Малец, сидевший на скамье, приложил палец к губам и тревожно оглянулся на дверь. Он вздыхал и потирал лоб.

– А! – вздохнул он. – В несчастливый час проговорился я о прошлом! Какой толк, о нём раздумывать? Какая польза вам, если вы узнаете своё прошедшее? Что раз попало в их руки, то уж не уйдёт. Посмотрите-ка на меня. И меня также ребёнком взяли из какой-то хаты, тащили, как скотину, на привязи за лошадью; пригнали сюда, окрестили, обстригли, приказали служить… и служу! Идут войной на мой народ, велят нести щиты и мечи… иду, несу. Смотрю, как льётся моя кровь, как гибнут братья… Всё так и кипит во мне, слёзы заливают очи… но я один и нет сил сопротивляться!

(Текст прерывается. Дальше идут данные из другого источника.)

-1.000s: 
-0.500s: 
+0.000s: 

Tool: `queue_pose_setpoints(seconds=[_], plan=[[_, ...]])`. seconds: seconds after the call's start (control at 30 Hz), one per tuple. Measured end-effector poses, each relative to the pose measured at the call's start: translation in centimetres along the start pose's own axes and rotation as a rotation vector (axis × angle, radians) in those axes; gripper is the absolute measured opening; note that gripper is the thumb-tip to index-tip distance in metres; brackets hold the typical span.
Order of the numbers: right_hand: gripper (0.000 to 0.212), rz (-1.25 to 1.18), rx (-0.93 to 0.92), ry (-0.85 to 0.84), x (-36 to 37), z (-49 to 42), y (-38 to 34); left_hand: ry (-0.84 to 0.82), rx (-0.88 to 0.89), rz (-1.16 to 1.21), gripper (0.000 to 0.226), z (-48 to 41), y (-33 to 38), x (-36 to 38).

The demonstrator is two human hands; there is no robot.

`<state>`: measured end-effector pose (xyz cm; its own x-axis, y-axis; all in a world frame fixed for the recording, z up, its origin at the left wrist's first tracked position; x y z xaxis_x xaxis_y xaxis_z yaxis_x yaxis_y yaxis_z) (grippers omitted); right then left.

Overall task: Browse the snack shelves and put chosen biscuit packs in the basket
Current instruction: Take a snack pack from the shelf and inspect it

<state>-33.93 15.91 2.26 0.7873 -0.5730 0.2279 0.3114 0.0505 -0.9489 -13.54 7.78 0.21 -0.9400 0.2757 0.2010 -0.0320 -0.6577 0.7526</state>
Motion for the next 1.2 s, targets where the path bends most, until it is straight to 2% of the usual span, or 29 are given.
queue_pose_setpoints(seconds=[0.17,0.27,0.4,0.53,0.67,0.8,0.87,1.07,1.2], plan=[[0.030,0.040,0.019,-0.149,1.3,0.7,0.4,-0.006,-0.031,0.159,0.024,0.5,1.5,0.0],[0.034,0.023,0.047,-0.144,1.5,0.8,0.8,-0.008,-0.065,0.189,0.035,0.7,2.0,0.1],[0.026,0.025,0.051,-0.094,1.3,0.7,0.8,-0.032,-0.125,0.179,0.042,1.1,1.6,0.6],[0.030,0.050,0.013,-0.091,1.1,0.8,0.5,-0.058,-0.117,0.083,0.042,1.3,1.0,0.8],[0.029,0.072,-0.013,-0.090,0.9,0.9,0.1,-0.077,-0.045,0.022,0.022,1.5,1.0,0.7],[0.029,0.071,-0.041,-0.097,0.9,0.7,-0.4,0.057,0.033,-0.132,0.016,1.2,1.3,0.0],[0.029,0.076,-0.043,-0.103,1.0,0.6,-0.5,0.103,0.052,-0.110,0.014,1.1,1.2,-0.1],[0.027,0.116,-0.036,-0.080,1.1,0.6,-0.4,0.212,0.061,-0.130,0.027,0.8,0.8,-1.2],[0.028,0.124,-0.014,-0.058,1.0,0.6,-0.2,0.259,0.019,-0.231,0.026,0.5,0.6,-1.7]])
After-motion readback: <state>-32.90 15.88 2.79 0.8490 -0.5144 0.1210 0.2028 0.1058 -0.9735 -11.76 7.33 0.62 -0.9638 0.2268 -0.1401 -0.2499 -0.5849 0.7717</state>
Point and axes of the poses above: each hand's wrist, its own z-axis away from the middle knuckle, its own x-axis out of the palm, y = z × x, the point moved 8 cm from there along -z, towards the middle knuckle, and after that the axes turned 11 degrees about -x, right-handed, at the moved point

Юрий слегка приподнялся на постели и, морща брови, сжав кулаки, сказал:

– Ведь можно убежать!

– Куда? Как? – перебил напуганный парень. – И какая нам была бы от того польза? Там нас не приняли бы и не узнали. Того гляди убили бы, как рыцарских приспешников, которым не дают пощады. Приходится служить… и в то же время ненавидеть. Такая наша доля… а свою судьбу не переспорить.

Он задумался, а потом снова продолжал:

– Вот они вас когда-то вывезли из Литвы, воспитывали и баловали, кормили и одевали, как панское дитя, да разве они теперь позволят вам сбежать? Да они смотрят за вами в оба… и чуть что… о-хо-хо-хо!

И он рукой провёл себе по горлу, как бы снимая голову.

Юрий глубоко задумался.

Разговор на время оборвался. Потом больной стал расспрашивать парня, как по-литовски разные обиходные слова: мать, отец, брат, дом, огонь? Вслушиваясь, он хватался за голову, морщил брови, а глаза метали искры.